Vã magnificenza

POR AURELIO PORFIRI

[dropcap style=’circle’]S[/dropcap]ou um leitor voraz. Leio todos os dias, devoro toneladas de livros por ano. Num dos livros que estou a ler actualmente encontrei um excerto, sobre o qual me parece interessante reflectir. O livro é uma biografia do grande artista italiano Gian Lorenzo Bernini, escrita por Franco Marcoaldi, Bernini: “O Artista e a sua Roma”. Passo a transcrever a parte que me chamou a atenção: “A economia de Roma centrava-se basicamente na indústria de prestação de serviços, ou seja, atendia às necessidades da Igreja, em tudo o que lhe dizia respeito (desde os edifícios à cera para as velas do altar) fornecia o vestuário luxuoso, as ementas gourmet e o mobiliário para as mansões, quer pertencessem a membros da corte papal, quer a outras de menor importância. Estas cortes menores, que podiam ser seculares, como por exemplo, a dos Colonna e dos Orsini, ou eclesiásticas (de cardeais, sobretudo), precisavam de impressionar e de conquistar alianças, para sobreviverem e consolidarem o seu poder. Para tal era necessário exibirem toda a opulência do seu estilo de vida” (pág.21). Neste trecho o autor fala da Roma do século XVII e, de como a Arte e outros luxos eram usados para exibir a magnificência (magnificenza) de quem os suportava financeiramente. Tem sido sempre incontornável a utilização da Arte e da Cultura para estes fins; faz parte da natureza humana. Tudo isto me faz reflectir demoradamente sobre o que se passa em Macau a este nível, e tento perceber quais é que podem ser as diferenças. É claro que não posso esperar que em Macau exista o esplendor de Roma, de Veneza, Florença, Paris, Viena, ou de outras cidades do género; não se pode esperar que exista o entendimento, nem os padrões culturais, que se encontram nestas cidades. Mas posso verificar que muitos dos “eventos culturais” que se vão organizando na cidade servem, sobretudo, para promover o estatuto do organizador e para satisfazer alguns “artistas” locais, em busca de reconhecimento. No fundo, acabam por não ter verdadeiro impacto na vida cultural da cidade.

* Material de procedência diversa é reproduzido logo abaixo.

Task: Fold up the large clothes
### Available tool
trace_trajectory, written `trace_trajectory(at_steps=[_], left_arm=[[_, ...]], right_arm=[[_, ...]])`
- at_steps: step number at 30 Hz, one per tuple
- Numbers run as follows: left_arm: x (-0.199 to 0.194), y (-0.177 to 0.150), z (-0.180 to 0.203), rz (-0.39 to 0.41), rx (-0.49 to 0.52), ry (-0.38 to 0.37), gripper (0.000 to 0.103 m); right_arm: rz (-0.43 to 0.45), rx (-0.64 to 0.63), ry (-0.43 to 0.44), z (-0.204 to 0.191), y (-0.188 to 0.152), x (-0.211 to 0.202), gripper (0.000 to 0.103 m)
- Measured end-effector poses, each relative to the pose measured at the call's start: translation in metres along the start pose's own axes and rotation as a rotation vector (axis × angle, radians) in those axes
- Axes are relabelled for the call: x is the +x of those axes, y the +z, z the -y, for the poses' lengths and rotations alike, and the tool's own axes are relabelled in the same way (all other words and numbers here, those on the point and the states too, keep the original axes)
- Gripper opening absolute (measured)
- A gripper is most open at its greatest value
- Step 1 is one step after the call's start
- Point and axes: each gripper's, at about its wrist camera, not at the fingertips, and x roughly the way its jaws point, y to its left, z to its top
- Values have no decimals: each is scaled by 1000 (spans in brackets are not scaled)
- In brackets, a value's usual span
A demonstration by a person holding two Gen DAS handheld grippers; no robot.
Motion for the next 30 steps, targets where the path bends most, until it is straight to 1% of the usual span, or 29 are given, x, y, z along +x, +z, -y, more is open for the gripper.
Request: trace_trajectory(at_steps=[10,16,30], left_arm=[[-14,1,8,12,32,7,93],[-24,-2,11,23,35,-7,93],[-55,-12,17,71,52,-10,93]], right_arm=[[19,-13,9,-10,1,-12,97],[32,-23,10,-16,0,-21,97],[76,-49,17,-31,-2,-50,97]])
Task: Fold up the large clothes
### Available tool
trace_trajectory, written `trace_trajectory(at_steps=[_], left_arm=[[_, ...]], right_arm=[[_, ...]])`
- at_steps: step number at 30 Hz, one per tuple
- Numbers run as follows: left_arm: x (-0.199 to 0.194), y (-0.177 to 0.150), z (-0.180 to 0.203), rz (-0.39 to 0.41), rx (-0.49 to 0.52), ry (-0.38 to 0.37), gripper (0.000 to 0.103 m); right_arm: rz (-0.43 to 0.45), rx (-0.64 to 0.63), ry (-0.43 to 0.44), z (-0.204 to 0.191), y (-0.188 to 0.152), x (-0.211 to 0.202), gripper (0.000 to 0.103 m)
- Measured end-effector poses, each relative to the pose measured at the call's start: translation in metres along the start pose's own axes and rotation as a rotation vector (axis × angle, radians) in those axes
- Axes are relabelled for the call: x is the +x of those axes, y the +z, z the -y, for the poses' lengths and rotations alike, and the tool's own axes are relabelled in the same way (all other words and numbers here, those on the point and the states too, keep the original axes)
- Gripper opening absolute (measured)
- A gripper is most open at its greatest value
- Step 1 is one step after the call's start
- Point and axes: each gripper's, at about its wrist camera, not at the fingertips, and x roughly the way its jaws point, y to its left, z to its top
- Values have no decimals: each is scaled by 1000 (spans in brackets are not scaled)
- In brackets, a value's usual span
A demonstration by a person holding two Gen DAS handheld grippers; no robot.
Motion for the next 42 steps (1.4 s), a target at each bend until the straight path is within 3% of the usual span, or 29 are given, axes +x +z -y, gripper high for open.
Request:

Lutei muito para ver reconhecida a ideia de especificidade cultural; não posso ensinar Artes Marciais com a mesma competência de um asiático: estes possuem uma vantagem cultural. Vantagem cultural que se manifesta em muitas outras matérias. Nós possuímo-la no que respeita à música e à cultura ocidentais. Algumas pessoas podem contrapor que os “artistas” locais têm de aprender. A maior parte das pessoas com quem me cruzei querem poder, e não aprender. É evidente que existem artistas talentosos em Macau. Muitos deles estão a optar pelo único caminho possível numa cidade com este tipo de políticas: estão a sair, a tentar alcançar o melhor que podem no estrangeiro. Quando o Governo estiver interessado em criar programas de música, nas escolas e universidades, assentes num espírito de imparcialidade e se empenhar seriamente no assunto, então talvez as coisas venham a mudar daqui a uns anos. Mas isso nunca vai acontecer. É preferível desperdiçar dinheiro em eventos que se revelam inúteis, a partir do momento em que a última nota se desvanece no éter.